We also verified that if we revert the patch the issue is not seen.

Could you please check why the patch causes this regression and
provide a
fix if necessary?

Can you please take a quick test to check if the following fix works?

diff --git a/drivers/iommu/intel/dmar.c
b/drivers/iommu/intel/dmar.c index
e540092d664d..06debeaec643 100644
--- a/drivers/iommu/intel/dmar.c
+++ b/drivers/iommu/intel/dmar.c
@@ -2051,8 +2051,13 @@ int enable_drhd_fault_handling(unsigned int
cpu)
                   if (iommu->irq || iommu->node != cpu_to_node(cpu))
                           continue;

+               /*
+                * Call dmar_alloc_hwirq() with dmar_global_lock held,
+                * could cause possible lock race condition.
+                */
+               up_read(&dmar_global_lock);
                   ret = dmar_set_interrupt(iommu);
-
+               down_read(&dmar_global_lock);
                   if (ret) {
                           pr_err("DRHD %Lx: failed to enable
fault, interrupt, ret
%d\n",
                                  (unsigned long
long)drhd->reg_base_addr, ret);

Thanks,
baolu
We still see the issue with this change.
I am attempting to reproduce this issue with my MTL machine. I pulled
the test branch from:

https://anongit.freedesktop.org/git/drm-tip.git

and built the test kernel image using the configuration file from:

https://intel-gfx-ci.01.org/tree/drm-tip/CI_DRM_16217/kconfig.txt

But I did not observe the lockdep splat mentioned above after booting.
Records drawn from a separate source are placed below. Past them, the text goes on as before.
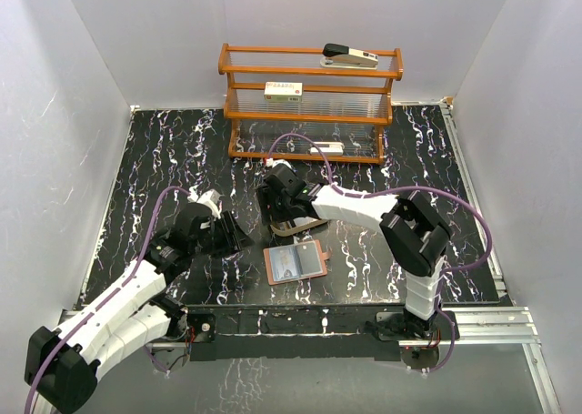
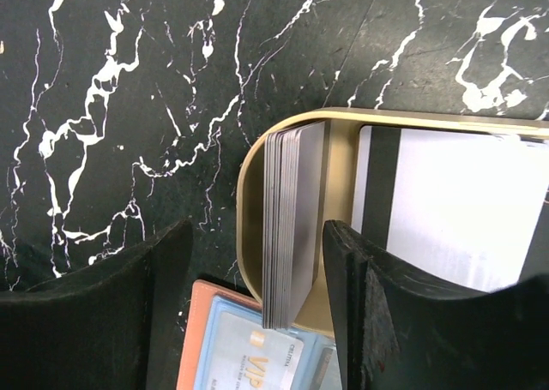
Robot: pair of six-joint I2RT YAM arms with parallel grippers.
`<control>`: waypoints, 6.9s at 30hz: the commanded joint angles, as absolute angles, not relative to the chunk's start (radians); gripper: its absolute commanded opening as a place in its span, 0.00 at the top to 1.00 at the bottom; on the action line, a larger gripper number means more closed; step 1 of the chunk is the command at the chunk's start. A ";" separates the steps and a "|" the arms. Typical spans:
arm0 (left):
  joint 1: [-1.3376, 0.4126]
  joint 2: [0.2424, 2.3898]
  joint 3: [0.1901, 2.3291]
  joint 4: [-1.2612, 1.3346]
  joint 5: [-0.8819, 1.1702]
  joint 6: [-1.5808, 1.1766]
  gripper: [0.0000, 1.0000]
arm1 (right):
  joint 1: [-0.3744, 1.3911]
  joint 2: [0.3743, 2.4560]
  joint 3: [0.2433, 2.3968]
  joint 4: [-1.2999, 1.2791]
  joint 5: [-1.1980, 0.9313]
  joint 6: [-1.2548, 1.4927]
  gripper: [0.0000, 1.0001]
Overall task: Put the credit cards into the card holder
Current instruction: Pick up the credit card from the storage box, then insert the credit card into the card holder.
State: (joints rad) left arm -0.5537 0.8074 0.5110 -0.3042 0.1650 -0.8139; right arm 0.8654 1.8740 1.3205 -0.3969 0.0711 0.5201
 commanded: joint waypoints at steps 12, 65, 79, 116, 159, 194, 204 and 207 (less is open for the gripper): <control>-0.557 0.793 0.511 -0.318 0.164 -0.795 0.55 | 0.862 1.851 1.375 -0.341 -0.010 0.531 0.49; -0.557 0.848 0.495 -0.279 0.172 -0.805 0.55 | 0.862 1.747 1.326 -0.402 0.161 0.506 1.00; -0.558 0.794 0.468 -0.189 0.260 -0.753 0.52 | 0.864 1.523 1.239 -0.456 0.151 0.499 1.00; -0.558 0.627 0.438 0.248 0.461 -1.107 0.35 | 0.864 1.024 0.694 0.180 -0.325 0.976 1.00; -0.558 0.680 0.351 0.485 0.514 -1.273 1.00 | 0.864 0.957 0.624 0.200 -0.241 1.055 0.85; -0.556 0.920 0.402 0.009 0.468 -0.978 1.00 | 0.814 1.305 0.737 -0.335 0.148 0.540 0.45; -0.555 0.959 0.408 -0.004 0.478 -0.955 1.00 | 0.805 1.405 0.725 -0.295 0.095 0.514 0.59; -0.556 0.971 0.408 0.001 0.485 -0.953 1.00 | 0.805 1.412 0.710 -0.274 0.061 0.516 0.63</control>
State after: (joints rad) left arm -0.5537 0.9649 0.3882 0.0132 0.4603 -0.9684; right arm 0.8085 1.4120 0.7216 -0.3496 0.1017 0.5282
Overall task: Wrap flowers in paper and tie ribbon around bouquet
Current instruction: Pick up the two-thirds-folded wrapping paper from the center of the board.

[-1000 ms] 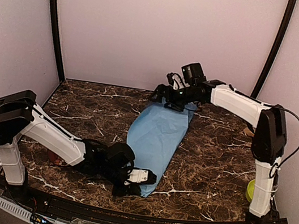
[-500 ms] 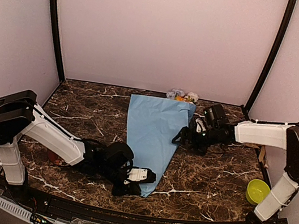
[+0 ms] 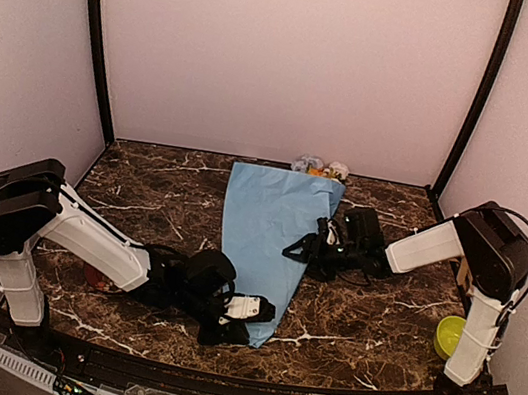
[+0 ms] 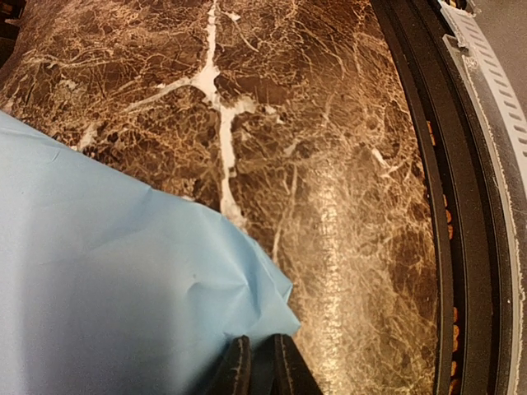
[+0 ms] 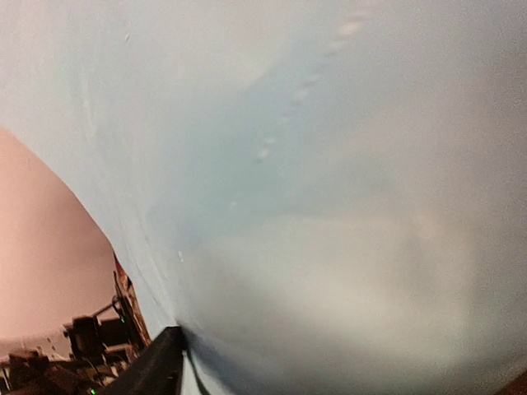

Is there anything I might have missed?

+Suresh, Jani, Lucas

We are seeing this only the skykale and kabylake on our CI runs.
If so, will below change make any difference?

diff --git a/drivers/iommu/intel/iommu.c b/drivers/iommu/intel/iommu.c
index 85aa66ef4d61..ec2f385ae25b 100644
--- a/drivers/iommu/intel/iommu.c
+++ b/drivers/iommu/intel/iommu.c
@@ -3049,6 +3049,7 @@ static int __init
probe_acpi_namespace_devices(void)
                         if (dev->bus != &acpi_bus_type)
                                 continue;

+                       up_read(&dmar_global_lock);
                         adev = to_acpi_device(dev);
                         mutex_lock(&adev->physical_node_lock);
                         list_for_each_entry(pn, @@ -3058,6 +3059,7 @@ static int __init
probe_acpi_namespace_devices(void)
                                         break;
                         }
                         mutex_unlock(&adev->physical_node_lock);
+                       down_read(&dmar_global_lock);

                         if (ret)
                                 return ret;

Thank you for the change. This seems to be working. Can we expect a fix patch soon?

Sure. I have posted a fix patch here,

https://lore.kernel.org/linux-iommu/20250317035714.1041549-1-baolu.lu@xxxxxxxxxxxxxxx/

Thanks. FWIW I added this patch to our test branch in CI and the issue
is indeed not reproducing anymore.

Lucas De Marchi